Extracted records

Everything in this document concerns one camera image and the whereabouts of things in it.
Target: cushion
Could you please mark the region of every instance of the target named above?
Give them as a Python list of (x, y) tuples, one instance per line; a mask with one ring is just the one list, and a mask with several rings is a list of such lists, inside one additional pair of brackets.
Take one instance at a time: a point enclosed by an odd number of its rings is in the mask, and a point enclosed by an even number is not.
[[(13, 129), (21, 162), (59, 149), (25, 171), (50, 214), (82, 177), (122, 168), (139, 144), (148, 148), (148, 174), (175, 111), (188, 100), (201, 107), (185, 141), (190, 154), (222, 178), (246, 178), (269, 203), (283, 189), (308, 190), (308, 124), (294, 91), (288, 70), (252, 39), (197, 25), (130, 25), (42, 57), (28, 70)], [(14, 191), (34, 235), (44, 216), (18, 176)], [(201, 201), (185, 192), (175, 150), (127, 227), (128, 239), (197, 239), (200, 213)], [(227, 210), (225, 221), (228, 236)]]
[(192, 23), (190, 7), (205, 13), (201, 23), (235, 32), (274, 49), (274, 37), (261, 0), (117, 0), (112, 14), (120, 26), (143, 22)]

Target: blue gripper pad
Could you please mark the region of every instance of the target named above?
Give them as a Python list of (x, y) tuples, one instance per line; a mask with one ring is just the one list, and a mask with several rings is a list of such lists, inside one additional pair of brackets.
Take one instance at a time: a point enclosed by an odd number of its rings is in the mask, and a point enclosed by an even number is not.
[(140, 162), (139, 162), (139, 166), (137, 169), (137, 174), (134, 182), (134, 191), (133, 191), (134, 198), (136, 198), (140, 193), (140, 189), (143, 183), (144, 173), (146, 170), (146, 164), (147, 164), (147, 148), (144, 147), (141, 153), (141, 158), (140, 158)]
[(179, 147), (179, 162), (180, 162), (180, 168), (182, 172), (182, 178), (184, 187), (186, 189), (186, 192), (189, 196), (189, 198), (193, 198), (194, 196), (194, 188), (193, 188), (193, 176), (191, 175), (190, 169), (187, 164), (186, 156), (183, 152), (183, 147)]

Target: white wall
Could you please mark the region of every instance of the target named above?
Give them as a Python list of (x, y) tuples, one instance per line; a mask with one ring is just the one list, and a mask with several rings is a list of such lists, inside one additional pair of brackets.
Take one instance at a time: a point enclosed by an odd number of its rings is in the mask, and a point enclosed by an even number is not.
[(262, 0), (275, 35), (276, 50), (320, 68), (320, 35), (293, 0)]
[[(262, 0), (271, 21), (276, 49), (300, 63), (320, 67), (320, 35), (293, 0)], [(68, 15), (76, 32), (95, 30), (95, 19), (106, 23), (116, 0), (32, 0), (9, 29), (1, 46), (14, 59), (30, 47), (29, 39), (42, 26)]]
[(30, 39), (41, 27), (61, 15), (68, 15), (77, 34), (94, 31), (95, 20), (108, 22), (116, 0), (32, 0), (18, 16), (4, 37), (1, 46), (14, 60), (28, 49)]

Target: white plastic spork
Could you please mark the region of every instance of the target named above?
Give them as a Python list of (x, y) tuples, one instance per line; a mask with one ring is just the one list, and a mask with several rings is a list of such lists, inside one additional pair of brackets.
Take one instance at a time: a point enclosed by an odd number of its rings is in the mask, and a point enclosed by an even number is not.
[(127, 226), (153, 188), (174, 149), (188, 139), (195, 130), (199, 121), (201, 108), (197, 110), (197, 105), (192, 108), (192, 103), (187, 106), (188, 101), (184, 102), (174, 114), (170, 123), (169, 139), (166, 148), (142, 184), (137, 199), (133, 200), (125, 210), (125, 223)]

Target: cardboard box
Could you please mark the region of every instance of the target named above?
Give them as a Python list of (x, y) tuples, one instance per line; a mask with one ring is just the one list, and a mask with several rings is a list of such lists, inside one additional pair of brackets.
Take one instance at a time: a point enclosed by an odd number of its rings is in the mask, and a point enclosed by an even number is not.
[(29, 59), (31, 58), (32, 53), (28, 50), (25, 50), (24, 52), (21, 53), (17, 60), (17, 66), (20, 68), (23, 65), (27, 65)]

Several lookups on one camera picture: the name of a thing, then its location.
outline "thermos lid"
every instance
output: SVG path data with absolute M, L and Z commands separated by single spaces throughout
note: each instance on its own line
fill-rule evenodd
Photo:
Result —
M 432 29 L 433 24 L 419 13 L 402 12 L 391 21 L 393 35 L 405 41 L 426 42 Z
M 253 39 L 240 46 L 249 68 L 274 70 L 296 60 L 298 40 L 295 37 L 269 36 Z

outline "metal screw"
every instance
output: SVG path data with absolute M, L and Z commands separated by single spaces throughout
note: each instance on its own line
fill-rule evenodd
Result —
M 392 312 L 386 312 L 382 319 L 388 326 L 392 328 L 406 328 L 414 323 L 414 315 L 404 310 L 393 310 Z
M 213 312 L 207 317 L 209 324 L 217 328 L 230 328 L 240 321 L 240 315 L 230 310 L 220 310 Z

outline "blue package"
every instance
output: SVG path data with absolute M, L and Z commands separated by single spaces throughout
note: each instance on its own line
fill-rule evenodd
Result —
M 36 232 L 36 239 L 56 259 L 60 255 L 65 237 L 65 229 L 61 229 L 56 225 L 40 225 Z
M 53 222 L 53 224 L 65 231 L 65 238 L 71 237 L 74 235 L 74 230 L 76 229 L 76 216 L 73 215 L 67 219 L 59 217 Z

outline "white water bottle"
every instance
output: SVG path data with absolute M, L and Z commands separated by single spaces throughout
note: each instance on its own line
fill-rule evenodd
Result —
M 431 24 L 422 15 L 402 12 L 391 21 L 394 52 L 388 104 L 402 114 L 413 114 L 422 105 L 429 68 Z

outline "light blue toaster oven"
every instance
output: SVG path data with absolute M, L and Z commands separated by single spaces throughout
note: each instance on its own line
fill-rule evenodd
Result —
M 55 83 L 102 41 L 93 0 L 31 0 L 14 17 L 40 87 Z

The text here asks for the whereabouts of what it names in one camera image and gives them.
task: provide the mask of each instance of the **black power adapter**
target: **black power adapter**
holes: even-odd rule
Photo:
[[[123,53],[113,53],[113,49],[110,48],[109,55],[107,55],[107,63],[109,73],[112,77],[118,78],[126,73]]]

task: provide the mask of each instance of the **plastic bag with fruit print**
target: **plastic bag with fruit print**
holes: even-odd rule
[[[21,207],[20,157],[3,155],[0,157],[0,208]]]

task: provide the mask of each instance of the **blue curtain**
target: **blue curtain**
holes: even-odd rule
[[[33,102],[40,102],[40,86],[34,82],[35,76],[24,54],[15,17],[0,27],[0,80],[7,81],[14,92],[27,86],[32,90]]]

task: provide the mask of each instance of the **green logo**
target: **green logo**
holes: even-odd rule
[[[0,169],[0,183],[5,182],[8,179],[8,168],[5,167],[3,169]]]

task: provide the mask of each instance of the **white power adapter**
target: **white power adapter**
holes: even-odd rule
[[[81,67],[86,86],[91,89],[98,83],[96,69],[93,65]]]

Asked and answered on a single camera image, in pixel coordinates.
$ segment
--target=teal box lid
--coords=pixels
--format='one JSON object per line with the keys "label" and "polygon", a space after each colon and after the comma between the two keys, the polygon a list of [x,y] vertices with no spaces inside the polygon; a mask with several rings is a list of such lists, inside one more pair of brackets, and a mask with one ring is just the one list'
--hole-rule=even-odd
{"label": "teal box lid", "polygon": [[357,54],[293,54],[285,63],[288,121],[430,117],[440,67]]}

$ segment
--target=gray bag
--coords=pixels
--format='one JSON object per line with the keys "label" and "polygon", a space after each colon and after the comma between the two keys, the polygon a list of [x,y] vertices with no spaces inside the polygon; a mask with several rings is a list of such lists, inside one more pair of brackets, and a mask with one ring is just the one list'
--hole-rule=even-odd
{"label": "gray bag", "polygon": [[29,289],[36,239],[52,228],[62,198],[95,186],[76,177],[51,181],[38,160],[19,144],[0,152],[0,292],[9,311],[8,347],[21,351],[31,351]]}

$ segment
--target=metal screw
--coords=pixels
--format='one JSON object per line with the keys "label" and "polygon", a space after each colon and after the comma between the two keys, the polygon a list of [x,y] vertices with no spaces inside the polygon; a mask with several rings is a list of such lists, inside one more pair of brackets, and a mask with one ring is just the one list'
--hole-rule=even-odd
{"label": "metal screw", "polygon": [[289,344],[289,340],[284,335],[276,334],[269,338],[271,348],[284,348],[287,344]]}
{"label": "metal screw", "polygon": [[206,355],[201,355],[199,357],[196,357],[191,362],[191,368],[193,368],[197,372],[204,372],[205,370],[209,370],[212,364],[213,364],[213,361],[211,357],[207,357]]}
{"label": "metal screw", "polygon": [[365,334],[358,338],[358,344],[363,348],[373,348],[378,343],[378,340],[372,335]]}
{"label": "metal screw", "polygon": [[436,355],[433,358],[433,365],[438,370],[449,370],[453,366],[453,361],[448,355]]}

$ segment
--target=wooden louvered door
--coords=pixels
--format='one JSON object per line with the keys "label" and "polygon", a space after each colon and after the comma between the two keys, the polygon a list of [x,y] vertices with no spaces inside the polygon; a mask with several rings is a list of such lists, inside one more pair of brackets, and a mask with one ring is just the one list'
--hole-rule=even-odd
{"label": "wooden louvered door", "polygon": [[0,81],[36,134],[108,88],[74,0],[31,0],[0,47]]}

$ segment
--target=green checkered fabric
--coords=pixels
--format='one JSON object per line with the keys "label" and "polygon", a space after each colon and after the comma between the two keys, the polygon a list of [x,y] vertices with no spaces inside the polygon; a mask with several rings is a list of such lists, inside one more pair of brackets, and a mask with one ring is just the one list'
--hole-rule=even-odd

About this task:
Find the word "black" in the records. Copy every line it appears in.

Written answer:
task: provide the mask of each instance of the **black power adapter**
target: **black power adapter**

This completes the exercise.